Problem description =
Restate the data word for word. Leave the pictures out.

####

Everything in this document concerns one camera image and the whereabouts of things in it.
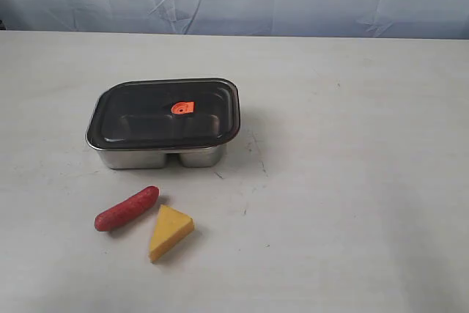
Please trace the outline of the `yellow cheese wedge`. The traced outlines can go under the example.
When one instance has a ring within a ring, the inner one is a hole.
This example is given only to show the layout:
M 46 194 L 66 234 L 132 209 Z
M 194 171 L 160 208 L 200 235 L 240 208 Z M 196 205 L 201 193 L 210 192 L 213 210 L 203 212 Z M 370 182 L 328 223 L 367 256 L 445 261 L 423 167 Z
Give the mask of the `yellow cheese wedge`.
M 161 205 L 149 242 L 149 260 L 157 261 L 195 229 L 193 219 L 167 205 Z

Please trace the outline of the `red sausage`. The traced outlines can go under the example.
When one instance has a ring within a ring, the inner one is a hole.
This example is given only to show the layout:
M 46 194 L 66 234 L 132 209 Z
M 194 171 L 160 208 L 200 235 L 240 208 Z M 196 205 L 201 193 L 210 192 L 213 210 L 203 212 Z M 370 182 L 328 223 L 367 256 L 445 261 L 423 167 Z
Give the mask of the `red sausage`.
M 101 212 L 95 218 L 98 232 L 110 232 L 135 220 L 153 207 L 160 195 L 156 186 L 148 186 L 123 202 Z

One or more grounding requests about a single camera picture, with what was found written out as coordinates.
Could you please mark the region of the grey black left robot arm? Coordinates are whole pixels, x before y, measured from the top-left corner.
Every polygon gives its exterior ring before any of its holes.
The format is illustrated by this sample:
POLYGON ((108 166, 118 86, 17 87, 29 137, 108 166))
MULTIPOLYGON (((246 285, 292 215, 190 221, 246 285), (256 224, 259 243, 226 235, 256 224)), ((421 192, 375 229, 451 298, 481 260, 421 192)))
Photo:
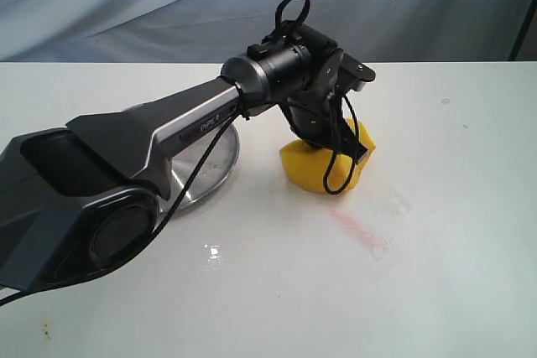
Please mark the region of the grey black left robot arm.
POLYGON ((128 262, 171 196, 173 158, 233 118, 279 106, 308 144, 361 157, 341 101, 374 78, 336 41, 286 23, 213 80, 13 138, 1 155, 2 286, 63 288, 128 262))

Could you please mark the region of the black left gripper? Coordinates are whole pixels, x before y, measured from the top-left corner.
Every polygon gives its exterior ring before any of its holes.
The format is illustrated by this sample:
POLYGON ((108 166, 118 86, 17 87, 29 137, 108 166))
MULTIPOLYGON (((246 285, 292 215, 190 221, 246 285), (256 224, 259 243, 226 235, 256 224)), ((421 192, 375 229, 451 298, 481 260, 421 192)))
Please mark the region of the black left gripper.
POLYGON ((338 153, 355 153, 357 140, 342 113, 347 94, 339 80, 343 51, 335 50, 316 69, 305 89, 295 92, 284 109, 294 133, 308 144, 338 153))

####

Answer to the problem =
Everything in this document concerns one camera image and the whereabouts of things in it.
Please trace the outline of the `yellow cheese wedge`. The traced outlines can go under the example.
When one instance has a ring within a ring, the inner one is a hole.
This example is given only to show the layout:
M 46 194 L 66 234 L 132 209 Z
M 194 171 L 160 208 L 200 235 L 240 208 Z M 196 205 L 201 193 L 210 192 L 213 210 L 203 212 Z M 370 182 L 328 223 L 367 256 L 445 261 L 423 167 Z
Give the mask of the `yellow cheese wedge`.
M 161 205 L 149 242 L 149 260 L 157 261 L 195 229 L 193 219 L 167 205 Z

Please trace the outline of the `red sausage`. The traced outlines can go under the example.
When one instance has a ring within a ring, the inner one is a hole.
This example is given only to show the layout:
M 46 194 L 66 234 L 132 209 Z
M 194 171 L 160 208 L 200 235 L 240 208 Z M 196 205 L 201 193 L 210 192 L 213 210 L 203 212 Z M 370 182 L 328 223 L 367 256 L 445 261 L 423 167 Z
Give the mask of the `red sausage`.
M 101 212 L 95 218 L 98 232 L 110 232 L 135 220 L 153 207 L 160 195 L 156 186 L 148 186 L 123 202 Z

One or more grounding requests about a single camera picture, with what was found written out as coordinates.
Could you please mark the region of the grey black left robot arm? Coordinates are whole pixels, x before y, measured from the top-left corner.
Every polygon gives its exterior ring before any of its holes.
The format is illustrated by this sample:
POLYGON ((108 166, 118 86, 17 87, 29 137, 108 166))
MULTIPOLYGON (((246 285, 292 215, 190 221, 246 285), (256 224, 259 243, 226 235, 256 224)), ((421 192, 375 229, 451 298, 481 260, 421 192)))
Photo:
Please mark the region of the grey black left robot arm.
POLYGON ((128 262, 171 196, 173 158, 233 118, 279 106, 308 144, 361 157, 341 101, 374 78, 336 41, 286 23, 213 80, 13 138, 1 155, 2 286, 63 288, 128 262))

Could you please mark the region of the black left gripper? Coordinates are whole pixels, x before y, measured from the top-left corner.
Every polygon gives its exterior ring before any of its holes.
The format is illustrated by this sample:
POLYGON ((108 166, 118 86, 17 87, 29 137, 108 166))
MULTIPOLYGON (((246 285, 292 215, 190 221, 246 285), (256 224, 259 243, 226 235, 256 224)), ((421 192, 375 229, 451 298, 481 260, 421 192)))
Please mark the region of the black left gripper.
POLYGON ((338 153, 355 153, 357 140, 342 113, 347 94, 339 80, 343 51, 335 50, 316 69, 305 89, 295 92, 284 109, 294 133, 308 144, 338 153))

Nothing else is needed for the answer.